Prickly ash ( Zanthoxylum Americanum ) and Poison ash ( Rhus venenata ) are shrubs of different families, somewhat resembling the true ashes in their foliage. -- Mountain ash . See Roman tree , and under Mountain .

2. The tough, elastic wood of the ash tree.

Ash is used adjectively, or as the first part of a compound term; as, ash bud, ash wood, ash tree, etc.

Ash noun , sing. of Ashes .

» Ash is rarely used in the singular except in connection with chemical or geological products; as, soda ash , coal which yields a red ash , etc., or as a qualifying or combining word; as, ash bin, ash heap, ash hole, ash pan, ash pit, ash -grey, ash -colored, pearl ash , pot ash .

Bone ash , burnt powered; bone earth. -- Volcanic ash . See under Ashes .

Ash transitive verb To strew or sprinkle with ashes. Howell.

Ash Wednesday (ăsh` wĕnz"da). The first day of Lent; -- so called from a custom in the Roman Catholic church of putting ashes, on that day, upon the foreheads of penitents.

Ash-colored adjective Of the color of ashes; a whitish gray or brownish gray.

Ashame transitive verb [ Prefix a- + shame : confer Anglo-Saxon āscamian to shame (where ā- is the same as Goth. us- , German er- , and orig. meant out ), gescamian , gesceamian , to shame.] To shame. [ R.] Barrow.

Ashamed adjective [ Orig. a past participle of ashame , transitive verb ] Affected by shame; abashed or confused by guilt, or a conviction or consciousness of some wrong action or impropriety. "I am ashamed to beg." Wyclif.

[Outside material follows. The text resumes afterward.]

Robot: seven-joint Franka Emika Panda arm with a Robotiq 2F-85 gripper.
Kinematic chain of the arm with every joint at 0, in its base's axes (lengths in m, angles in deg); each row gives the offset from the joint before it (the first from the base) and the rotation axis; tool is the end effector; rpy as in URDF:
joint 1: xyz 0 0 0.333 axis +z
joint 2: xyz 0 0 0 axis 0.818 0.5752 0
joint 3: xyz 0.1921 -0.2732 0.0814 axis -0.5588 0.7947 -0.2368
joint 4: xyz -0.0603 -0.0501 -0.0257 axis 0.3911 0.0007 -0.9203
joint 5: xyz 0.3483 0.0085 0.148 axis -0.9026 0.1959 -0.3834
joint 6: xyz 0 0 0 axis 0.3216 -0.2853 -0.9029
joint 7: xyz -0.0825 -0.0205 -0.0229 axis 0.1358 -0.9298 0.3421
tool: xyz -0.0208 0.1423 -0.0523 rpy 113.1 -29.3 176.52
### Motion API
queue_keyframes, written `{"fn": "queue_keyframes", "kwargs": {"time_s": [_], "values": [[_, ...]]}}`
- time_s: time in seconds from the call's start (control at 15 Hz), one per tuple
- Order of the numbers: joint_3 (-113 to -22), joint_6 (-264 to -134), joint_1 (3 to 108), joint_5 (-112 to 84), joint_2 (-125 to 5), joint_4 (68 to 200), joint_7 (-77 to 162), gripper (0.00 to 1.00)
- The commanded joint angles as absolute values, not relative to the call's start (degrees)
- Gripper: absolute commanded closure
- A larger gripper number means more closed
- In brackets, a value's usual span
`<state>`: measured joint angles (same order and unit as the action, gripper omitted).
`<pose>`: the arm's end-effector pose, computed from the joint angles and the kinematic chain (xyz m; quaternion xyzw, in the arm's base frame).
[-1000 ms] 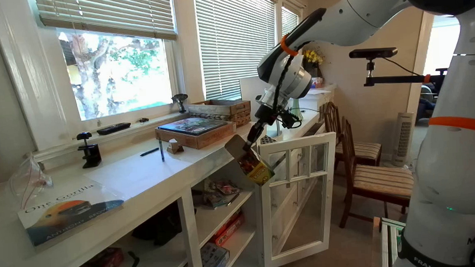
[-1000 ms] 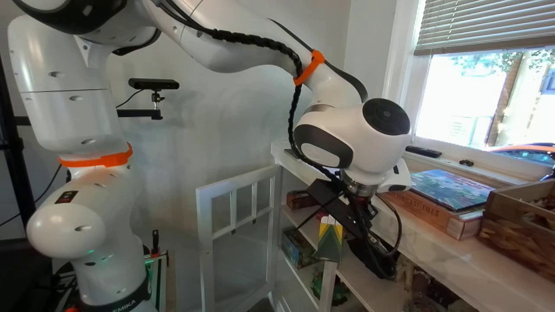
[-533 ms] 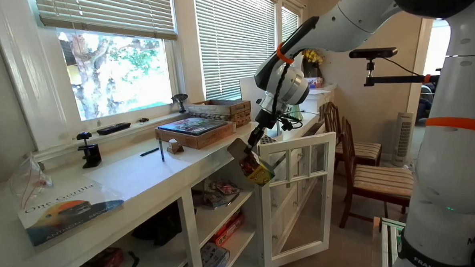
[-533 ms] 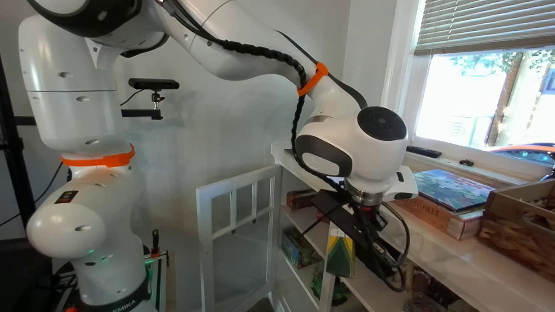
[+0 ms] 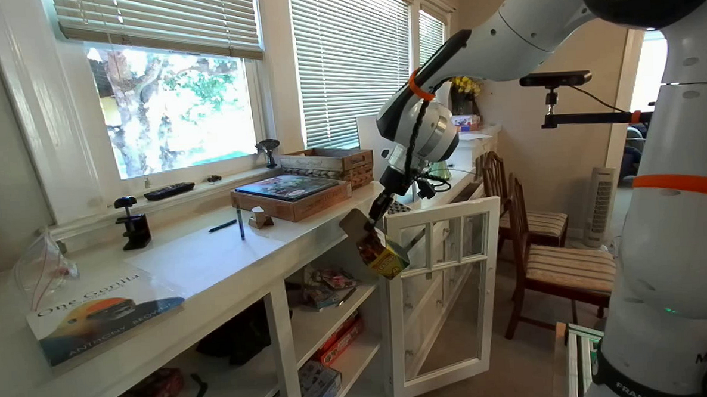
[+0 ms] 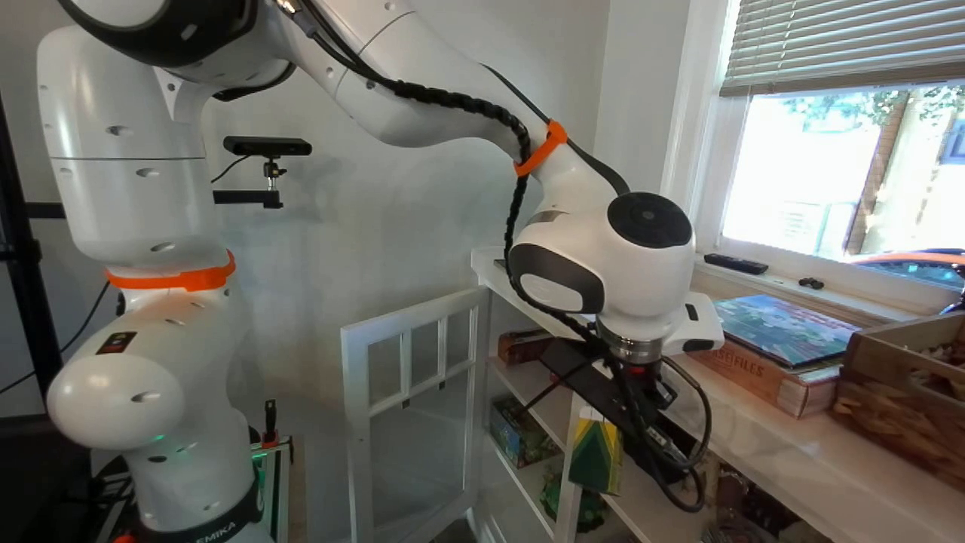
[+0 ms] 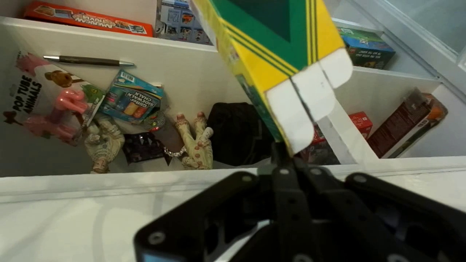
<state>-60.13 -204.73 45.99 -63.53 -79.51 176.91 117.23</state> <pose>0.4833 -0.1542 0.3604 -0.9507 -0.1239 -0.2407 0.1513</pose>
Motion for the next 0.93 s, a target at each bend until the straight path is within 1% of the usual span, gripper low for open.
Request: {"fn": "queue_keyframes", "kwargs": {"time_s": [0.0, 0.47, 0.87], "values": [[-60.2, -204.6, 45.9, -63.4, -79.6, 176.9, 117.1, 0.99], [-60.8, -205.6, 46.4, -65.1, -77.7, 177.6, 120.1, 1.0], [-62.3, -208.8, 46.5, -69.4, -75.6, 178.7, 128.2, 1.0]]}}
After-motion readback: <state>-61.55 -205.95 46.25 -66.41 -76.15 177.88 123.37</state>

All that forsake thee shall be ashamed .
Jer. xvii. 13.

I began to be ashamed of sitting idle.
Johnson.

Enough to make us ashamed of our species.
Macaulay.

An ashamed person can hardly endure to meet the gaze of those present.
Darwin.

» Ashamed seldom precedes the noun or pronoun it qualifies. By a Hebraism, it is sometimes used in the Bible to mean disappointed , or defeated .

Ashamedly adverb Bashfully. [ R.]

Ashantee noun ; plural Ashantees A native or an inhabitant of Ashantee in Western Africa.

Ashantee adjective Of or pertaining to Ashantee.